The Strumbellas

Rattlesnake

BY Steacy EastonPublished Mar 28, 2019

5
The press release for Rattlesnake calls it, "an uplifting album with songs that focus more on optimism." Musically, it has a bounce, with sing-along choruses and jangly, sunny guitars, yet the lyrics include discussions of sleeping all day because dreams are better, and an odd track about begging a partner to return. Making happy music about miserable things is a trick the Strumbellas do well: they can sing beautifully, and they have a tight connection as a band. A song like "Did I Die," on 2013's We Still Move On Dance Floors, about death and madness, sounds like a Sunday revival, decorative but pretty. This time around, the juxtaposition of lyric and form are a bit played out.
 
They don't really resolve the tension between content and delivery on this album. The less optimistic they are, the more melancholy they are, the more interesting the work is. However, they are a still a little too earnest to do the heavy work of ironic displacement. On "The Party," a song with a modest croon, and an acoustic guitar and brushed drums, Simon Ward sings about his heart being broken, and not wanting to leave a house — but then the song gets louder, the voice becomes more of an uplift, and the whole track collapses: too much weight and effort on too few new ideas.
 
Maybe all of this is churlish, and I can imagine this album doing very well, maybe not with critics, but with audiences. The production and the mixing will sound great in the middle of the summer on a festival stage.
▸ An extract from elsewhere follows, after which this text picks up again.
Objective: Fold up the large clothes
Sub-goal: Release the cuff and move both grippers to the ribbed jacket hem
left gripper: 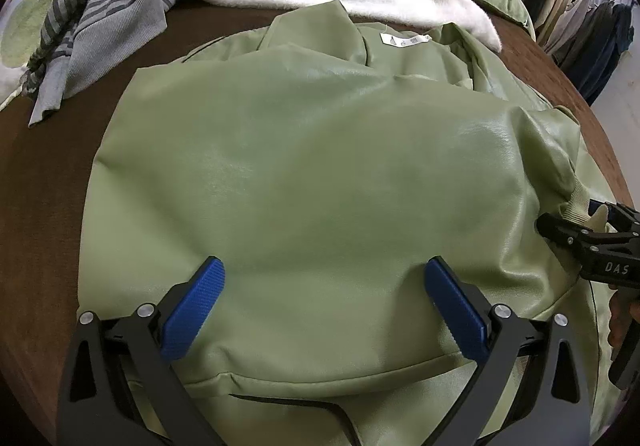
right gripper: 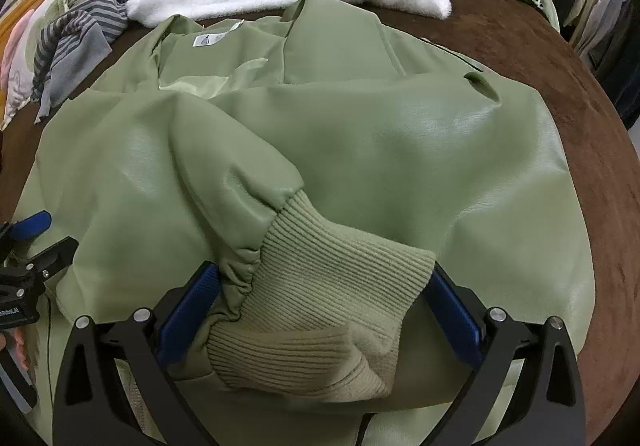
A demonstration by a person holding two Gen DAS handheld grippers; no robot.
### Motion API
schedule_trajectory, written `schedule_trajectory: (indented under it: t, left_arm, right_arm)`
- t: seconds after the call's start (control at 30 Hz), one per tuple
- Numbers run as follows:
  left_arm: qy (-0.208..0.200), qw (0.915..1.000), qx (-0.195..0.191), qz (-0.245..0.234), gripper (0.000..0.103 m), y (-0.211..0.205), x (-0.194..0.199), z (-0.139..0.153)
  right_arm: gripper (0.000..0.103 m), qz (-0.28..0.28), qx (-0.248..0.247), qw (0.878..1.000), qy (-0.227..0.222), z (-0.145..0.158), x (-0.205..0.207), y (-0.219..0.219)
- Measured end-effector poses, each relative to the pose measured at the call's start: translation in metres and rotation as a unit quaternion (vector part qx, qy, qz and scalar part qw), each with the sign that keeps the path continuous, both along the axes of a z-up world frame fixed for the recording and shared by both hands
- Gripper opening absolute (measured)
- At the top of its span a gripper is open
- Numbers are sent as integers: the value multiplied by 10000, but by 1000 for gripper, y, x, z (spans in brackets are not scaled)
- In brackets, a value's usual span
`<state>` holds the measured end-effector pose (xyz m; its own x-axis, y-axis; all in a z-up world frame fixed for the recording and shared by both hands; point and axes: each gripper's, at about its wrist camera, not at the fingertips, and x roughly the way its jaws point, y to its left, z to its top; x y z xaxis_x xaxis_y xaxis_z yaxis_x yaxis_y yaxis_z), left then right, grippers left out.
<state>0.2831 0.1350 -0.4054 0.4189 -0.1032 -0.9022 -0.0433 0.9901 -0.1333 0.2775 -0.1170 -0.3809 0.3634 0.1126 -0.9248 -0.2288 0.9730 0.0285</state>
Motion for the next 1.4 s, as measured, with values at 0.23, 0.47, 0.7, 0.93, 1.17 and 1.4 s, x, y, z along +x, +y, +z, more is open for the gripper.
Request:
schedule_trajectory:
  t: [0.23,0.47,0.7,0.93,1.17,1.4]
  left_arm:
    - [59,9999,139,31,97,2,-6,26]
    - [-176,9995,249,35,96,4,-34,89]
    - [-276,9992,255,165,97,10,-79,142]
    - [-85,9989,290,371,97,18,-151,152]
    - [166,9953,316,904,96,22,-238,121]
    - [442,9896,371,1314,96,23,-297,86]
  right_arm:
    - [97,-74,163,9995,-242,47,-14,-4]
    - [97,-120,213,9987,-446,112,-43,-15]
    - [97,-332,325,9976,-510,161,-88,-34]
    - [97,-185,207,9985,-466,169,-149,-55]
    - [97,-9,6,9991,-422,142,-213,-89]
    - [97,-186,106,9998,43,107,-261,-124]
They know how to work around a harmony and the instrumentation is all excellent — there is nothing to fault in how Ward sings, or Jeremy Drury plays drums, but there is nothing to recommend it either, indistinct and mildly pleasurable, pop at its most anodyne.
 
The last line of the album, repeated maybe a dozen times, is "who put the snake under my bed / Looked up my spirit / Now my spirit is dead." The sneaky violence of a snake hidden would be a useful inspiration for this album, and the snake cannot really kill a spirit, if something sounds so soulless.